Se i maschi mutassero atteggiamento nei confronti delle donne di A.Cavadi

Augusto Cavadi
http://cronachelaiche.globalist.it

“Uomini in cammino“: conoscete già questa sigla? Improbabilmente. Eppure sono ormai più di due decenni che questa associazione – ed altre simili che costituiscono ormai una sorta di movimento – si propaga per l’Italia. Beppe Pavan, pinerolese, è tra gli animatori principali del nucleo originario e proprio in questi giorni ha condotto una serie di seminari per i docenti di Palermo e di Catania. Ma qual è il tema specifico di questo movimento d’opinione? Si potrebbe rispondere: la condizione maschile. Purché si aggiunga subito: rispetto alla condizione femminile. Più precisamente ed esplicitamente: le responsabilità dei maschi riguardo alle problematiche delle donne, a cominciare dalla sofferenza di queste ultime a causa delle diverse forme di violenza che subiscono. < —more—>

Se queste tematiche fossero affrontate in chiave esclusivamente politico-strategica sarebbe già un fatto meritorio; ma, ancor più meritorio, è a mio parere l’impianto etico-personalistico. Questi gruppi di maschi, infatti, vogliono arrivare a cambiare la società a partire da sé: dall’analisi, per quanto possibile sincera e completa, dei propri atteggiamenti verso l’altro sesso. Dalle proprie prepotenze, dai propri pregiudizi, dalle proprie paure, dal proprio modo di vivere la sessualità.
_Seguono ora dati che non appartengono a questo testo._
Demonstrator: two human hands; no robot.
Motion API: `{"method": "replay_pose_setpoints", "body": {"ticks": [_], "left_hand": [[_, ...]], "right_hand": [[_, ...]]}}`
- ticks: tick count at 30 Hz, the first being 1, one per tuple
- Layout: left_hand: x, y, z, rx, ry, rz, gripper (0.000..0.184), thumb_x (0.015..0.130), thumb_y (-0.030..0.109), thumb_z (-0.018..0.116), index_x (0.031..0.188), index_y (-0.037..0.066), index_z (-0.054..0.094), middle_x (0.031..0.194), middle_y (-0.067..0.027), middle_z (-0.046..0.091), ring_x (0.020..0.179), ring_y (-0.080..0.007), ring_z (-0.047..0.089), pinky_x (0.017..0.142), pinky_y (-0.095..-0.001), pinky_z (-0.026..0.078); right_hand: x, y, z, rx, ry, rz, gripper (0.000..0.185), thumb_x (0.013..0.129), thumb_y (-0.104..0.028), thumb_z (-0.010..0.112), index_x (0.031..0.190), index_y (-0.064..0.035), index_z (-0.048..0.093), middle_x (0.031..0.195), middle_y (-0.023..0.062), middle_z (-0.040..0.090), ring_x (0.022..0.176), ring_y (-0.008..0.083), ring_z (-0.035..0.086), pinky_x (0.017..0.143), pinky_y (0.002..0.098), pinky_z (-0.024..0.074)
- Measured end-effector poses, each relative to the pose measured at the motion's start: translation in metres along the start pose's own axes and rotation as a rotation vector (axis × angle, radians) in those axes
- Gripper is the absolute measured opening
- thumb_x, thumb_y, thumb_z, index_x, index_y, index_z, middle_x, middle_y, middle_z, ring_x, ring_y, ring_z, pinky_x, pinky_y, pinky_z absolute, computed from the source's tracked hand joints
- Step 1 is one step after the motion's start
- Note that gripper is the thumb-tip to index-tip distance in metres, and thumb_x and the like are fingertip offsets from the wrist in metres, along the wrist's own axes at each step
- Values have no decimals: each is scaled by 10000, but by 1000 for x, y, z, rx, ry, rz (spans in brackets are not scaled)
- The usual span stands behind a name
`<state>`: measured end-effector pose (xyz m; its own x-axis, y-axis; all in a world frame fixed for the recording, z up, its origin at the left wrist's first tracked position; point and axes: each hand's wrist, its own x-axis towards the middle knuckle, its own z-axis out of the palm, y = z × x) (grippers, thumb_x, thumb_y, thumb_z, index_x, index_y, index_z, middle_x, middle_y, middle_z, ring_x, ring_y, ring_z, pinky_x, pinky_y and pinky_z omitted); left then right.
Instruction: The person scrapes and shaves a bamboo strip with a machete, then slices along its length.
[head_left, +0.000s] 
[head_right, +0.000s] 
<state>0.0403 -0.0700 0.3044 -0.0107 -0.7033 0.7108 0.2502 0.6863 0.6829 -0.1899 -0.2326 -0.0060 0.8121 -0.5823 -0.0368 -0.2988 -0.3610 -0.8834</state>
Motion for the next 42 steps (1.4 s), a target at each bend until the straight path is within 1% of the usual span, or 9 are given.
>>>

Per chi come me è fautore di una filosofia-in-pratica (che coinvolga i filosofi di mestiere quanto i non-filosofi) si tratta di un approccio interessantissimo: mettersi in gioco in prima persona, senza l’alibi del “cambierò, ma solo quando il sistema sociale sarà rivoluzionato”.

Non è un programma di lavoro facile. Cultura greca ed ebraismo, cristianesimo e islamismo sono matrici culturali intrise di maschilismo patriarcale. Né la prospettiva è mutata radicalmente con l’avvento dell’illuminismo borghese: anche se non tutti gli insegnanti di storia lo ricordano, Olympia de Gouges, autrice di una “Dichiarazione dei diritti della donna e della cittadina” in piena Rivoluzione francese fu ghiogliottinata per ordine del Comitato di salute pubblica.

Dalla relegazione della donna dentro le pareti domestiche (per proteggerla dalla caccia, dalla guerra, dagli affari e dalla politica) alla sua subordinazione sistematica al servizio dei maschi di casa non devono necessariamente sfociare nello sfruttamento sessuale né nel femminicidio: tuttavia ne costituiscono il presupposto più logico, la pre-condizione più naturale. La proliferazione di frutti avvelenati si può evitare solo estirpando le radici dell’albero che li produce.

Scuola e associazionismo, laico e religioso, dovrebbero essere impegnati in prima linea su questo fronte: ma non sembra che sia così, che si vada molto oltre le occasionali espressioni di condanna alla notizia di questo o di quell’altro delitto. D’altra parte una strategia pedagogica contro la violenza maschile potrebbe costituirsi solo come risultante di due prospettive educative: l’educazione alla nonviolenza e l’educazione affettivo-sessuale. Insomma, all’incrocio di due angolazioni pedagogiche perfettamente estranee alle agenzie educative principali.

La strada, dunque, è lunga. E in salita. Ma se non vogliamo accelerare la dissoluzione dell’umanità dobbiamo iniziare a percorrerla.